Tränen des Himmels

und Lob der Erde

KONZERT
Gut besuchte Wohltätigkeitsveranstaltung in der Versöhnungskirche.
NRZ vom 24. Januar 2005 KLAUS Hübner

KLEVE. Heiß ging es her am kühlen Sonntagnachmittag in der Klever Versöhnungskirche. Doch waren es weniger die Temperaturen, die in der pro­ppevollen Kirche für eine hitzi­ge Atmosphäre sorgten. Gos­pel- und Popmusik beförderten den Quecksilberanteil eines imaginären Thermometers nach oben. Schon der erste Titel, Michael Jackson „Black Or White", von der Big Band des Konrad-Adenauer-Gym­nasiums und den „Water Bur­gers" gespielt, gab die Richtung der Veranstaltung vor.

Schwarz oder weiß, behinderte oder nicht behinderte Menschen - das Leben braucht Gemeinsamkeiten. Denn das Leben meistern bedeutet für alle Menschen gleichermaßen große Anstrengungen verschie­denster Art. Also zogen eine Menge Leute an dem einen Strang, den der „Verein für Körper- und Mehrfachbehin­derte" aus Bedburg-Hau für das Benefizkonzert gespannt hatte.

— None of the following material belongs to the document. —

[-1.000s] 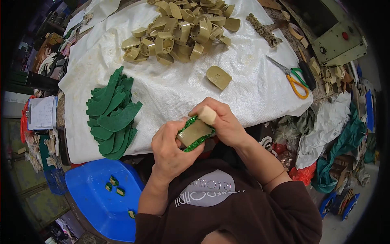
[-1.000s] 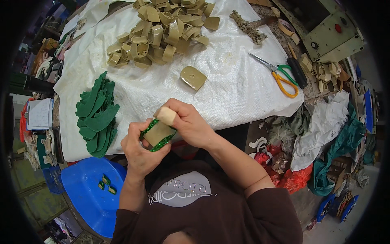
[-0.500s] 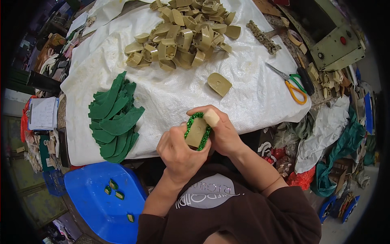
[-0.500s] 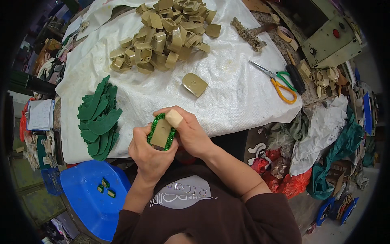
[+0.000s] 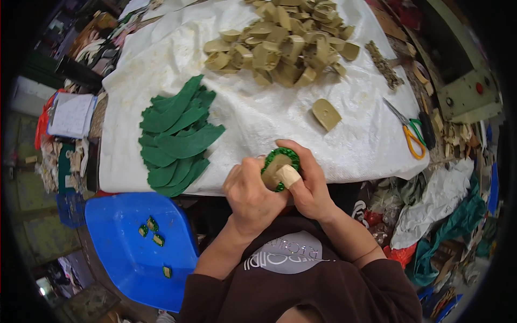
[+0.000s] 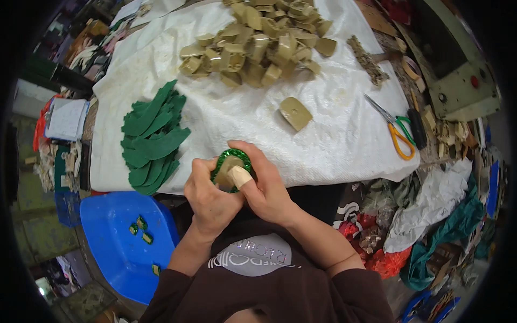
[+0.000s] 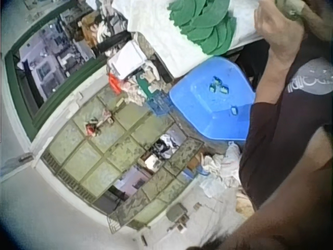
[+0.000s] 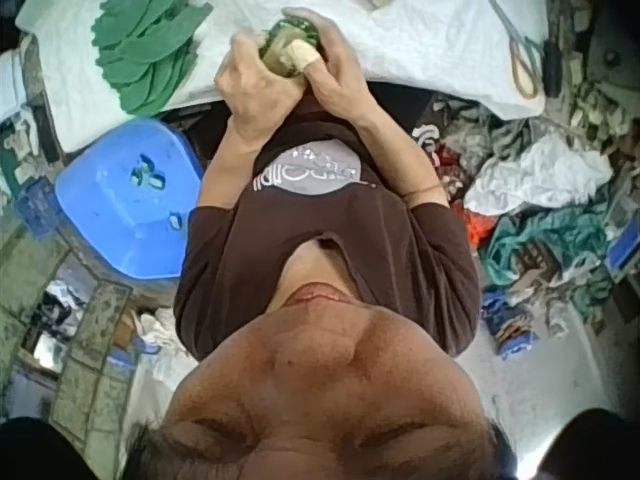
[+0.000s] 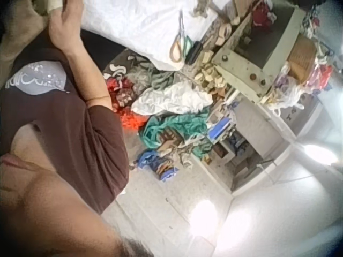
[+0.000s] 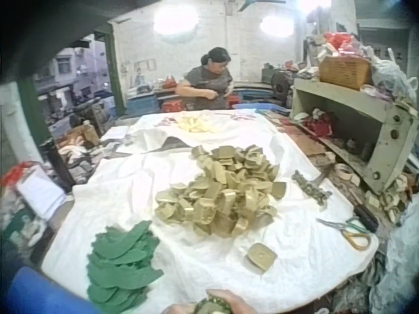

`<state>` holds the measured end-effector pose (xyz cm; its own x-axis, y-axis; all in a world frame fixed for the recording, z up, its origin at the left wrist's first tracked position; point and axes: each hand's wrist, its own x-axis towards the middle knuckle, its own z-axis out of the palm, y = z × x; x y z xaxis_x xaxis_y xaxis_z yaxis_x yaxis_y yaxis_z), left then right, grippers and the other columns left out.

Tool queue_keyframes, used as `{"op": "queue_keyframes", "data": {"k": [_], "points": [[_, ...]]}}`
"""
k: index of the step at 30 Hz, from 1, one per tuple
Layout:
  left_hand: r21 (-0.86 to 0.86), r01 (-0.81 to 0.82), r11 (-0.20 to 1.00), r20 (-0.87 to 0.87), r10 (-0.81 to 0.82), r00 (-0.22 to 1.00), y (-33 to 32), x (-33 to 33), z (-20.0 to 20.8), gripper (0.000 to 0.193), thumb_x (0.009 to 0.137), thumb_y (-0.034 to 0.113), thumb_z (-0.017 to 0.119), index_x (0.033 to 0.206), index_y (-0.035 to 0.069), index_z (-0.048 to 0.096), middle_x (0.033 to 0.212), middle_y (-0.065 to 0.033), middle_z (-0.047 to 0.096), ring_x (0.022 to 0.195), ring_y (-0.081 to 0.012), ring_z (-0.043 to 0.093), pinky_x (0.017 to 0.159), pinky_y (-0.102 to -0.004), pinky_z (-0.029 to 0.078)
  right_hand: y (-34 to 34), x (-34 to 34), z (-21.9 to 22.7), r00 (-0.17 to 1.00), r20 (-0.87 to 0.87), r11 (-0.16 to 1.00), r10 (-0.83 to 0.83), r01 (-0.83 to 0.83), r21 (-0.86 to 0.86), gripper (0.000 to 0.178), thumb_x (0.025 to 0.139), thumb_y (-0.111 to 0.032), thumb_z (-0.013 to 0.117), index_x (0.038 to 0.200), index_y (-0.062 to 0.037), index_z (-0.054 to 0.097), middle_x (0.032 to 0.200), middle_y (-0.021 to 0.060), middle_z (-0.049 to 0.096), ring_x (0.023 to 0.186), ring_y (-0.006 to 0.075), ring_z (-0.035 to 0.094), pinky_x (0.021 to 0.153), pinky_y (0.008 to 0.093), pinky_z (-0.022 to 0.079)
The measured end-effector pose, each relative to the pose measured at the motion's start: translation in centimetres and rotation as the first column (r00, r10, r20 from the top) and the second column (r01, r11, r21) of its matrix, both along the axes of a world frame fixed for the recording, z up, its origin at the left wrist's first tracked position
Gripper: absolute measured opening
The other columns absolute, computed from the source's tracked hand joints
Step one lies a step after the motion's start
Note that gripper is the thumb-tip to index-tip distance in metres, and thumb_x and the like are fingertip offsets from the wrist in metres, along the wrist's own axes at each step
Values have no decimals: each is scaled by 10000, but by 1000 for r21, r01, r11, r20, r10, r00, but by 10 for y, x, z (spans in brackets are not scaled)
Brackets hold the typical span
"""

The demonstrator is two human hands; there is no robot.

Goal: The person applies adhesive tape to their right index finger and then repeatedly picks up beige plastic shoe components and green fabric pieces. They wrap the green fabric around the plastic parts by hand, pressing the material into the contours of the plastic, and place the finished units into a blue bin.

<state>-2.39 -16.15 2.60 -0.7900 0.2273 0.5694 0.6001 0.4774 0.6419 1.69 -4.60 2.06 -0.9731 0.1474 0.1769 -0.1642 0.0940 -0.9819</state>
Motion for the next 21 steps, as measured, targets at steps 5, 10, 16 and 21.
{"op": "queue_keyframes", "data": {"k": [5,10,16,21], "points": [[163,-4,987,193,-28,981,-32,2,-5,466,609,228,844,863,20,513,701,-96,577,555,-230,577,543,-338,479,3,-23,-5,971,-117,971,209,-191,144,455,840,-145,574,1274,-54,472,1053,135,500,987,236,495,865,332,404],[232,-349,908,180,313,933,-125,14,-49,504,648,108,791,1048,-7,506,977,-120,554,857,-192,553,772,-310,455,0,-56,-3,966,-144,929,214,-156,335,444,791,-80,610,1225,-71,516,1079,142,480,1031,279,455,876,355,395],[-88,-794,601,367,761,536,-235,37,-129,378,772,129,686,1078,-28,529,1008,-147,510,921,-258,490,846,-348,394,-33,-83,2,987,-92,896,129,-76,438,397,767,-38,623,1157,-47,548,1079,147,502,1006,309,471,878,385,402],[-248,-821,515,385,830,404,-260,36,-172,441,892,244,556,1225,-41,502,1099,-214,492,971,-306,474,869,-409,391,-48,-99,6,984,80,906,160,-179,384,370,786,9,591,1151,-27,545,935,129,544,803,277,544,781,342,450]]}}
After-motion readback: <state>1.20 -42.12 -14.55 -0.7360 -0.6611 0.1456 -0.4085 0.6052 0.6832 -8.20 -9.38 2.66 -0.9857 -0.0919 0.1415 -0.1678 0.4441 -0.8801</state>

Damit möglichst viele Men­schen angesprochen werden, lag es nahe, die zupackende, vi­tale und rhythmische Gospel­musik mit außergewöhnlichen Stücken der Rock- und Pop­musik zu verbinden. Die ge­ballte Kraft der KAG-Big Band, des Quartetts „Voices 4 Gospel", der BB-Combo, der Water Burgers sowie der Sängerinnen Sabine Stoffele und Kate Tokar setzten „prodesse et delectare" (Kunst soll nützen und erfreuen'), das Motto des Dichters Horaz, grandios um.

 

Die Organisatorinnen Sigrid Becker-Kumisch, Leiterin der Dietrich-Bonhoeffer-Schule in Bedburg-Hau, und Ursula Cornelissen vom Förderverein die­ser Schule fanden in Wilhelm Lascho, ehemaliger Chef des KAG, einen kompetenten Moderator. In Anwesenheit von Dan H. Mylott, Mayor of the City of Fitchburg, dem 1. stell­vertretenden Bürgermeister der Stadt Kleve, Heinz-Joa­chim Schmidt, und Landrat Wolfgang Spreen als Schirm­herr nützte - finanziell gesehen - das Konzert dem Verein. Ein­trittsgelder, Spenden und Sponsorengelder werden für eine Kücheneinrichtung und für den Gemeinschaftsraum des Projektes .,Betreutes Woh­nen" verwendet.

 

Künstlerisch trumpften Mu­siker (dirigiert von Martha Seuken) und Gospelquartett (Mirijam Spicher, Frauke Meesters, Tina van Wickeren, Bruno Metzdorf) gewaltig auf. Der aus persönlicher Erfahrung ent­standene Eric-Clapton-Song „Tears In Heaven" und swin­gende Gospels schufen ein kurzweiliges Programm. Leben aus der Distanz betrachten und neu beginnn heißt tagtägli­cher Kampf. Musik kann dabei hilfreich sein. Wenn die so phantastisch angeboten wird wie durch Kate Tokar mit „Son Of A Preacher Man", wäre ein Schritt zum Ziel gelungen.